### Raw data
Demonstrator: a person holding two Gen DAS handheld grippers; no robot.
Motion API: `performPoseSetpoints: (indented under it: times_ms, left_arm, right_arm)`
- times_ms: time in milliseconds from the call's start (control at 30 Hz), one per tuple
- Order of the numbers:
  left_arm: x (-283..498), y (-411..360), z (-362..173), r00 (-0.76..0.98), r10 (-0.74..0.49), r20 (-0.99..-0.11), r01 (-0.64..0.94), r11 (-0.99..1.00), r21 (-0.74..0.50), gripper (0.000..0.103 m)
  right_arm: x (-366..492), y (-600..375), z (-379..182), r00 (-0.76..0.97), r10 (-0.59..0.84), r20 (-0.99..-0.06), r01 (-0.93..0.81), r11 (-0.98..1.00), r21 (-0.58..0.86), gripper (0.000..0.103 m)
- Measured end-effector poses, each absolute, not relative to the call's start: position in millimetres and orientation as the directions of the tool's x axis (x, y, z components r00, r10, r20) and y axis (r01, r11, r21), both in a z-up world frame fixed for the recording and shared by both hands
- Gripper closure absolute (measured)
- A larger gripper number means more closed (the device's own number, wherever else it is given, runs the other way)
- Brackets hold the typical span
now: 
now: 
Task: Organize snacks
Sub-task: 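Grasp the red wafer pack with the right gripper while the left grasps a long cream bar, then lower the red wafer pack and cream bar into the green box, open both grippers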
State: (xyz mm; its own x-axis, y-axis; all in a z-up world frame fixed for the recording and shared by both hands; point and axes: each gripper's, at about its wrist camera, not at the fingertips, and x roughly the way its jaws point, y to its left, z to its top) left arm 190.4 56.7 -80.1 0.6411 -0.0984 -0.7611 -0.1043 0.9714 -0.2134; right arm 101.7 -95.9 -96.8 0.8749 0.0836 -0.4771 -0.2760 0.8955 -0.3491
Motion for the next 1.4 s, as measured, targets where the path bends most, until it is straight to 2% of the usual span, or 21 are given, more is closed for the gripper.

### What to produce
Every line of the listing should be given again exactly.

### Task result
Demonstrator: a person holding two Gen DAS handheld grippers; no robot.
Motion API: `performPoseSetpoints: (indented under it: times_ms, left_arm, right_arm)`
- times_ms: time in milliseconds from the call's start (control at 30 Hz), one per tuple
- Order of the numbers:
  left_arm: x (-283..498), y (-411..360), z (-362..173), r00 (-0.76..0.98), r10 (-0.74..0.49), r20 (-0.99..-0.11), r01 (-0.64..0.94), r11 (-0.99..1.00), r21 (-0.74..0.50), gripper (0.000..0.103 m)
  right_arm: x (-366..492), y (-600..375), z (-379..182), r00 (-0.76..0.97), r10 (-0.59..0.84), r20 (-0.99..-0.06), r01 (-0.93..0.81), r11 (-0.98..1.00), r21 (-0.58..0.86), gripper (0.000..0.103 m)
- Measured end-effector poses, each absolute, not relative to the call's start: position in millimetres and orientation as the directions of the tool's x axis (x, y, z components r00, r10, r20) and y axis (r01, r11, r21), both in a z-up world frame fixed for the recording and shared by both hands
- Gripper closure absolute (measured)
- A larger gripper number means more closed (the device's own number, wherever else it is given, runs the other way)
- Brackets hold the typical span
now: 
now: 
Task: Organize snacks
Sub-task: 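Grasp the red wafer pack with the right gripper while the left grasps a long cream bar, then lower the red wafer pack and cream bar into the green box, open both grippers
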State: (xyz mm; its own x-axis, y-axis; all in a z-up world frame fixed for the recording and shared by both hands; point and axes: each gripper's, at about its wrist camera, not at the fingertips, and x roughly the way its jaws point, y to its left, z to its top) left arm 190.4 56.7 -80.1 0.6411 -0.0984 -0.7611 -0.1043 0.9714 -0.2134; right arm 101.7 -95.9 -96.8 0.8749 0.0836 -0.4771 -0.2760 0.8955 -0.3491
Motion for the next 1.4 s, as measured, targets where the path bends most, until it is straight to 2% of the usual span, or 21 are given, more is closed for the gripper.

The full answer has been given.